Sim-To-Real Transfer for Visual Reinforcement Learning of Deformable Object Manipulation for Robot-Assisted Surgery

Paul Maria Scheikl,Eleonora Tagliabue,Balázs Gyenes,Martin Wagner,Diego Dall'Alba,Paolo Fiorini,Franziska Mathis-Ullrich
DOI: https://doi.org/10.1109/LRA.2022.3227873
2024-06-10
Abstract:Automation holds the potential to assist surgeons in robotic interventions, shifting their mental work load from visuomotor control to high level decision making. Reinforcement learning has shown promising results in learning complex visuomotor policies, especially in simulation environments where many samples can be collected at low cost. A core challenge is learning policies in simulation that can be deployed in the real world, thereby overcoming the sim-to-real gap. In this work, we bridge the visual sim-to-real gap with an image-based reinforcement learning pipeline based on pixel-level domain adaptation and demonstrate its effectiveness on an image-based task in deformable object manipulation. We choose a tissue retraction task because of its importance in clinical reality of precise cancer surgery. After training in simulation on domain-translated images, our policy requires no retraining to perform tissue retraction with a 50% success rate on the real robotic system using raw RGB images. Furthermore, our sim-to-real transfer method makes no assumptions on the task itself and requires no paired images. This work introduces the first successful application of visual sim-to-real transfer for robotic manipulation of deformable objects in the surgical field, which represents a notable step towards the clinical translation of cognitive surgical robotics.
Robotics
What problem does this paper attempt to address?

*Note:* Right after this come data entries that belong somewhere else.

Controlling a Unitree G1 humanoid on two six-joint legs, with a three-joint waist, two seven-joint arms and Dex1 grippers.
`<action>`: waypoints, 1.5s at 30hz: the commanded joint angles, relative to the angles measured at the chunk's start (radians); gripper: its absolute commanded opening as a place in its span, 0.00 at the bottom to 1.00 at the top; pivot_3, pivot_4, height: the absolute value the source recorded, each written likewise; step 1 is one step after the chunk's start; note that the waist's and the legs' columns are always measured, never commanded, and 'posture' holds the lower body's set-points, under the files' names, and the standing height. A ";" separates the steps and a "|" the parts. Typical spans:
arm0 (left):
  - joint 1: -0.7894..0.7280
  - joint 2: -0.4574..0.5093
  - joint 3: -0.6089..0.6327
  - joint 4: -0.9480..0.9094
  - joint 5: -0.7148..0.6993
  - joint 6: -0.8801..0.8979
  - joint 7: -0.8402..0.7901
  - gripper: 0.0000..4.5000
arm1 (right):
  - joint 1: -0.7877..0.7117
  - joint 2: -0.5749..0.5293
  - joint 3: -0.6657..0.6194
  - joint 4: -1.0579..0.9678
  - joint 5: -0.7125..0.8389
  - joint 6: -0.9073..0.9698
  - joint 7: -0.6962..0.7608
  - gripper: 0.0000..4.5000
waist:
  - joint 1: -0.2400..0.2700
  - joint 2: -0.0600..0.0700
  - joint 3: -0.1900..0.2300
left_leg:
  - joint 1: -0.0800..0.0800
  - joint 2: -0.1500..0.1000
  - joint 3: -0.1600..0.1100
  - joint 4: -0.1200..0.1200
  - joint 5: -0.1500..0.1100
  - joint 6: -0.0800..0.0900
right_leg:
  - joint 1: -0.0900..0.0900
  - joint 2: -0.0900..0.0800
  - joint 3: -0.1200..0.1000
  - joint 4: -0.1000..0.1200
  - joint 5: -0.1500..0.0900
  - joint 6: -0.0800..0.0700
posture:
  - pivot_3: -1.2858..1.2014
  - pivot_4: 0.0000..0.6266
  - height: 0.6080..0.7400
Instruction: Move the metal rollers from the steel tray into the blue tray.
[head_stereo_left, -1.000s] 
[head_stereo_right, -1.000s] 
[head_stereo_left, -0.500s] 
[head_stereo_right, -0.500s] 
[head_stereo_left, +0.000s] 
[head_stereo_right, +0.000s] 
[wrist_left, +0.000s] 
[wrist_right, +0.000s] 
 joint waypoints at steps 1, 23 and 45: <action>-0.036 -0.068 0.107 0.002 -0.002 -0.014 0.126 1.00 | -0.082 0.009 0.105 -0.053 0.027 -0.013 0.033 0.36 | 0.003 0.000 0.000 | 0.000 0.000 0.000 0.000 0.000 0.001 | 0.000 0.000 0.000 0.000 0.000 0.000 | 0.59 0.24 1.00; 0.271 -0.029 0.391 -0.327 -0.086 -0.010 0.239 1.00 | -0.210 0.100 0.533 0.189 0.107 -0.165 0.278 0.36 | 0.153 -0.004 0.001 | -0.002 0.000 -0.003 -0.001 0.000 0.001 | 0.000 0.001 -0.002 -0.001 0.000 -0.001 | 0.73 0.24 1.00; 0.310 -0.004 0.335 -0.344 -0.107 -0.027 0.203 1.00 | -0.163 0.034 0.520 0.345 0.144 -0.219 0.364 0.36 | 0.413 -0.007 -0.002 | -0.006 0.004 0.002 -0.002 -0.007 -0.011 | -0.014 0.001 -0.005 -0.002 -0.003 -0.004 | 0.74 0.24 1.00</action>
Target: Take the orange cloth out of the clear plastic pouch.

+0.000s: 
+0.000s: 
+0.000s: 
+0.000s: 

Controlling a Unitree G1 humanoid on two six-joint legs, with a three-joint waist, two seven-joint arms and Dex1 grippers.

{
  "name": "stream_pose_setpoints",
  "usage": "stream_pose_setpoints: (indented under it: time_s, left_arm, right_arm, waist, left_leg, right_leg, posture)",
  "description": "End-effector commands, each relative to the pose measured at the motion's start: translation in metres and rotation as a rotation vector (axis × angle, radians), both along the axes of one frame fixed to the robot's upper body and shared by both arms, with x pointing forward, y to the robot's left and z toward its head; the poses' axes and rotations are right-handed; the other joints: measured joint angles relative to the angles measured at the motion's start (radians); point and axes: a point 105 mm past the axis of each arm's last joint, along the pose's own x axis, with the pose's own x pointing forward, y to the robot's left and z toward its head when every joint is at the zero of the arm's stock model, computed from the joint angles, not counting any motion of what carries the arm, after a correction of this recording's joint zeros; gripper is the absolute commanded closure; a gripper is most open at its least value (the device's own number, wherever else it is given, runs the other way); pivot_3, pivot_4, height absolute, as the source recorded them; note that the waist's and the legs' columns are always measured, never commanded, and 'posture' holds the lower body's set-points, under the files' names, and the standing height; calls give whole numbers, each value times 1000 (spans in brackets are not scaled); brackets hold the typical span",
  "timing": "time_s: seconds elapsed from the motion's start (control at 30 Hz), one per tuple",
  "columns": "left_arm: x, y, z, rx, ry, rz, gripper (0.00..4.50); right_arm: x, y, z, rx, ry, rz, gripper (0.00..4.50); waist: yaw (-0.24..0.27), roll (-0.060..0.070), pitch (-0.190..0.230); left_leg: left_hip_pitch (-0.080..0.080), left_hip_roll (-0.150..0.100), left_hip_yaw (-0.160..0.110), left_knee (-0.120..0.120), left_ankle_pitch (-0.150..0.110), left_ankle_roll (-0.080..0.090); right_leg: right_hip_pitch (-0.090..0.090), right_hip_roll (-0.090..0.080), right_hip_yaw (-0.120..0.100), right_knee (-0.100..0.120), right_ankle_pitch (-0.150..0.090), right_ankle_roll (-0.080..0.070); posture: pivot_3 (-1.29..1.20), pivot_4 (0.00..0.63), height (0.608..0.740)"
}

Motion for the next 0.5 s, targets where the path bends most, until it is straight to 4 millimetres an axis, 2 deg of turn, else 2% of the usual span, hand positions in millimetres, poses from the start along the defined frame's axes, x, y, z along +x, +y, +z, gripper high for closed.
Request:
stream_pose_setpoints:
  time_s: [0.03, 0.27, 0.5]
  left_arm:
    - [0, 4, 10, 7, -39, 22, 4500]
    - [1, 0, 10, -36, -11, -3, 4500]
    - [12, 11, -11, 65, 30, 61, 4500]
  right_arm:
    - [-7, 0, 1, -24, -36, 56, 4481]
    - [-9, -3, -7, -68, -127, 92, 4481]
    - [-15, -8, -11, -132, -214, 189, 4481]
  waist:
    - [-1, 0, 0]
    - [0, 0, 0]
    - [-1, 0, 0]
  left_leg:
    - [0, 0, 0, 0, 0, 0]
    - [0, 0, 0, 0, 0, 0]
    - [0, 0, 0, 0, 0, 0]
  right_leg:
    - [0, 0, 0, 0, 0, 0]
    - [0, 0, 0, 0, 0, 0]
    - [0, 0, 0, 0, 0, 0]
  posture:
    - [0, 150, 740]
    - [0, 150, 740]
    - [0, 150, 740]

This paper investigates the problem of transferring the simulated learning strategy of robotic assistants in surgery to the real world. A reinforcement learning pipeline based on pixel-level domain adaptation is proposed in the study to address the transfer challenge of sim-to-real visual reinforcement learning for deformable object manipulation. After training on tissue traction tasks crucial to clinical surgery and training the pixel-level translated images in simulated environments, the policy can be directly applied to the actual robotic system with original RGB images to achieve tissue traction with a success rate of 50%, without the need for retraining. The main contributions of the paper include: 1. Successfully transferring image-based reinforcement learning strategies from simulation to real surgical robotic systems, achieving a cross-domain from visual simulation to reality, which is an important step for deformable object manipulation in the field of surgical robotics. 2. Introducing a contrastive learning generative adversarial network (GAN) for pixel-level domain adaptation, which requires less data and does not require auxiliary tasks specific to a particular task to stabilize training, thus can be applied to different tasks beyond specific tissue traction tasks. In the study, the visual gap between simulated and real images is addressed through contrastive learning, enabling the learned policy to be successfully applied to actual surgical robotic systems. This approach has great potential for complex surgical tasks that involve deformable tissues, as it can directly learn task-relevant features from sensor data, thus overcoming the limitations of state-based methods.